RE: Virus
Geopolitical consultant George Friedman (formerly founder of STRATFOR) has written a new book, "The Storm Before the Calm," in which he writes of a current struggle in the USA between expertise and common sense, a struggle that he expects to come to a head within the next decade.
I think academics seem to favor theory and expertise, whereas the "real world" seems to favor practice and common sense. As an example, expertise says a tomato is a fruit, common sense says you don't put a tomato in a fruit salad. Or in the words of that great philosopher, Lawrence Peter Berra, "In theory, theory works well in practice; in practice, it doesn't."
In the case of CV-19, I think that struggle has been evident. The experts have been wrong a surprising amount of time--understandable in a way, since this is such a novel virus about which nobody was really an expert until we developed more information.
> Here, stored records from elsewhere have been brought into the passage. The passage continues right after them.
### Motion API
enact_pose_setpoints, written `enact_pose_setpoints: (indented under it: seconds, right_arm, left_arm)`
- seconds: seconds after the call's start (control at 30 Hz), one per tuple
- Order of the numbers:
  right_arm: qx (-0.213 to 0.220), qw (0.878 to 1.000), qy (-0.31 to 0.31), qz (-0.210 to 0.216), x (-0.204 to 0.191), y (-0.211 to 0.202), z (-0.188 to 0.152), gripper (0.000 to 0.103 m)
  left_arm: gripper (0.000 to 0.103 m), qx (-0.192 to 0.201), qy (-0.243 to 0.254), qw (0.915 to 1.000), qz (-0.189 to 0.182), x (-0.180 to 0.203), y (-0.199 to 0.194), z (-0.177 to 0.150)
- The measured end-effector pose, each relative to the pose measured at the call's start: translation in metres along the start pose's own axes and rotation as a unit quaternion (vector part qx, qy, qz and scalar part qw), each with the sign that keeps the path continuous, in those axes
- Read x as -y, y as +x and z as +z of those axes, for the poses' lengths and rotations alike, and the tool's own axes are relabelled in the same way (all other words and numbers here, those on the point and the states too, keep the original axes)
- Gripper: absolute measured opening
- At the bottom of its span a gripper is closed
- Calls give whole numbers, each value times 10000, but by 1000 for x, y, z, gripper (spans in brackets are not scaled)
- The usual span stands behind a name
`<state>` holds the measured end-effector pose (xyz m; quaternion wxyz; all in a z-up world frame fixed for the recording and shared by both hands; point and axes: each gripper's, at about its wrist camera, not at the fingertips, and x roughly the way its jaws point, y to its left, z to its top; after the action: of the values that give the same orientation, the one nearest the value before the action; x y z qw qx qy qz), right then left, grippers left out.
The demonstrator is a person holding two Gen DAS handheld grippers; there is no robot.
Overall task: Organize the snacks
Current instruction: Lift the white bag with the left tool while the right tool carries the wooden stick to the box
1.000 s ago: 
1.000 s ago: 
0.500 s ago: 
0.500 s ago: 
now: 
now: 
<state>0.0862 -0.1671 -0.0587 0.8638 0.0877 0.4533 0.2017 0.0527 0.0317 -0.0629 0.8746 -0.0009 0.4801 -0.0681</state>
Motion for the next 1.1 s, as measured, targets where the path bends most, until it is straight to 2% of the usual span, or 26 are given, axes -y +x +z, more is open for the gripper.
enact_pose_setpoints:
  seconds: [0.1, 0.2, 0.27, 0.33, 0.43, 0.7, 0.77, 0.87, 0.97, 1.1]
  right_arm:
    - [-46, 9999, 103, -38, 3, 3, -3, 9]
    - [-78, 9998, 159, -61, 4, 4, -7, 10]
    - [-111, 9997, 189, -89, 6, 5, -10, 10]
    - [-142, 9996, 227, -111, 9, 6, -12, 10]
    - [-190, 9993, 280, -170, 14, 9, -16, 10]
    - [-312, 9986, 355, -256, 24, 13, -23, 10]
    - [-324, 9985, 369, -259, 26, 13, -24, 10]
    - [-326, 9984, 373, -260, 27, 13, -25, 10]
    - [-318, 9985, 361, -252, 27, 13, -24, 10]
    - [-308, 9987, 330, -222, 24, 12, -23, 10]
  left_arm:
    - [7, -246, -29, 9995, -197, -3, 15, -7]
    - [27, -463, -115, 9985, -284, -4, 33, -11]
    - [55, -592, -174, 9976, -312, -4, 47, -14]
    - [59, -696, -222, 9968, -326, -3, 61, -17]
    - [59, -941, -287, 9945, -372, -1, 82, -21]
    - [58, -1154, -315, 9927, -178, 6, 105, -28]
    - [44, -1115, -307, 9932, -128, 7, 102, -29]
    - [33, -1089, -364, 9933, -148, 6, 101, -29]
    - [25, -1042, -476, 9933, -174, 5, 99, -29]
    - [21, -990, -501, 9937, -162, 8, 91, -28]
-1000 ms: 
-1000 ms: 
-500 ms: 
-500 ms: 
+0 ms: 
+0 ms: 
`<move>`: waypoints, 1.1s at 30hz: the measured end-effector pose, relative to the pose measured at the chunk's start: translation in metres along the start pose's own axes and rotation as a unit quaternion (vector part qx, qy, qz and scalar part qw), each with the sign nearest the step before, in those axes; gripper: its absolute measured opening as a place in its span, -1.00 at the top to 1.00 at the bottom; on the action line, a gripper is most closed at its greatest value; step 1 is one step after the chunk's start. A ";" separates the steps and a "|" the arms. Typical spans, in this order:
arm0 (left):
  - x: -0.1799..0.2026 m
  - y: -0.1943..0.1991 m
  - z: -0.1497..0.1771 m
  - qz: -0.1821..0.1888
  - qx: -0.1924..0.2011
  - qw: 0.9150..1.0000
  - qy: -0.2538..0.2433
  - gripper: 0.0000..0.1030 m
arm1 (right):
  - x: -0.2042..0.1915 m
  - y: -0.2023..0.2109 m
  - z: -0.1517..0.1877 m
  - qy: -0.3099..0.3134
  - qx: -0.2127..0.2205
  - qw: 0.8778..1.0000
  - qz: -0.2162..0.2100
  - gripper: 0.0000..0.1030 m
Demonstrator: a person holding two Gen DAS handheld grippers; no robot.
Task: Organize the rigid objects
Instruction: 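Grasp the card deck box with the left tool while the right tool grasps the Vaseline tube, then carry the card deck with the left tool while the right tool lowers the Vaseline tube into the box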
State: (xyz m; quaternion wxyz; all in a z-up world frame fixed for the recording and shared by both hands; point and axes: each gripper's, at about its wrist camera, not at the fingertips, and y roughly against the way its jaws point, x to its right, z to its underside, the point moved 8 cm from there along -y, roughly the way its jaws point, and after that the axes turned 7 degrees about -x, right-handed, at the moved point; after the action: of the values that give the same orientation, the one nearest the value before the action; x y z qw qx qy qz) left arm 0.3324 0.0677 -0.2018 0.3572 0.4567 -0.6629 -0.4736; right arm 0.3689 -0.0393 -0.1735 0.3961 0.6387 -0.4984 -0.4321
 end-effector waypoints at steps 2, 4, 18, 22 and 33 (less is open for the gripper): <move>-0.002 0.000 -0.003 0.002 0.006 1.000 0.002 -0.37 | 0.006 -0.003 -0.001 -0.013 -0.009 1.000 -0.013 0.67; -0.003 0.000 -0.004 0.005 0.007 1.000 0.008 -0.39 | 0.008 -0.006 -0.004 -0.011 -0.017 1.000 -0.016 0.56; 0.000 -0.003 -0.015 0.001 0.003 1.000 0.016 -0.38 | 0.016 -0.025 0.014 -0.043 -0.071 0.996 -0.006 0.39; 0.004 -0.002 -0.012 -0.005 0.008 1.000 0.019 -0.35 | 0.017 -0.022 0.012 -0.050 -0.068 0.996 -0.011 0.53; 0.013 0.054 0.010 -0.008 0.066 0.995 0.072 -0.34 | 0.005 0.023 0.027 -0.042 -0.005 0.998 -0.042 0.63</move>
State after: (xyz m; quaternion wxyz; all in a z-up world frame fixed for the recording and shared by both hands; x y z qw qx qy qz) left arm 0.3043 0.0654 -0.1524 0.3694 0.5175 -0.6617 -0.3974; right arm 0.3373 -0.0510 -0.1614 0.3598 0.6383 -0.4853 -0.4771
We had a lot of public health bureaucrats running things, with little or no representation from actual responders, like practicing physicians, local emergency responders, and commercial providers, and we got a very bureaucratic response. The much ballyhooed "Roadmap" was almost entirely oriented toward bureaucratic response. I think the people in charge were out of touch with the actual providers, to too great an extent, and that caused problems.
Where I think Trump did well was taking a lot of the response away from the experts and giving more of it to state, local, and private interests. He did it too late, but at least he did it eventually. Where I think he did poorly was relying too much on experts for too long.
The big problem that this exposed--as did Katrina, Maria, the BP blowout, and countless other events--is that we have no standing or standby emergency response capability--be it hurricane, earthquake, wildfire, tornado, medical, environmental, or any other emergency. We seem to assume that they will never happen, so we don't need to be prepared. They do, and we do. Right now, everything is ad hoc, and as a result we always seem to get off to a slow start. We can't afford to maintain a standing capability 24/7/365, but we can afford to have a standby capability identified, trained, equipped, and ready to go. I would repurpose the primary mission of the National Guard from a backup Army reserve to civil defense and emergency response.
FWIW, I think Lad and 93 come down on the expertise side, and OO and Tanq and Hambone and I come down on the common sense side of that divide.
(This post was last modified: 08-11-2020 09:42 AM by Owl 69/70/75.)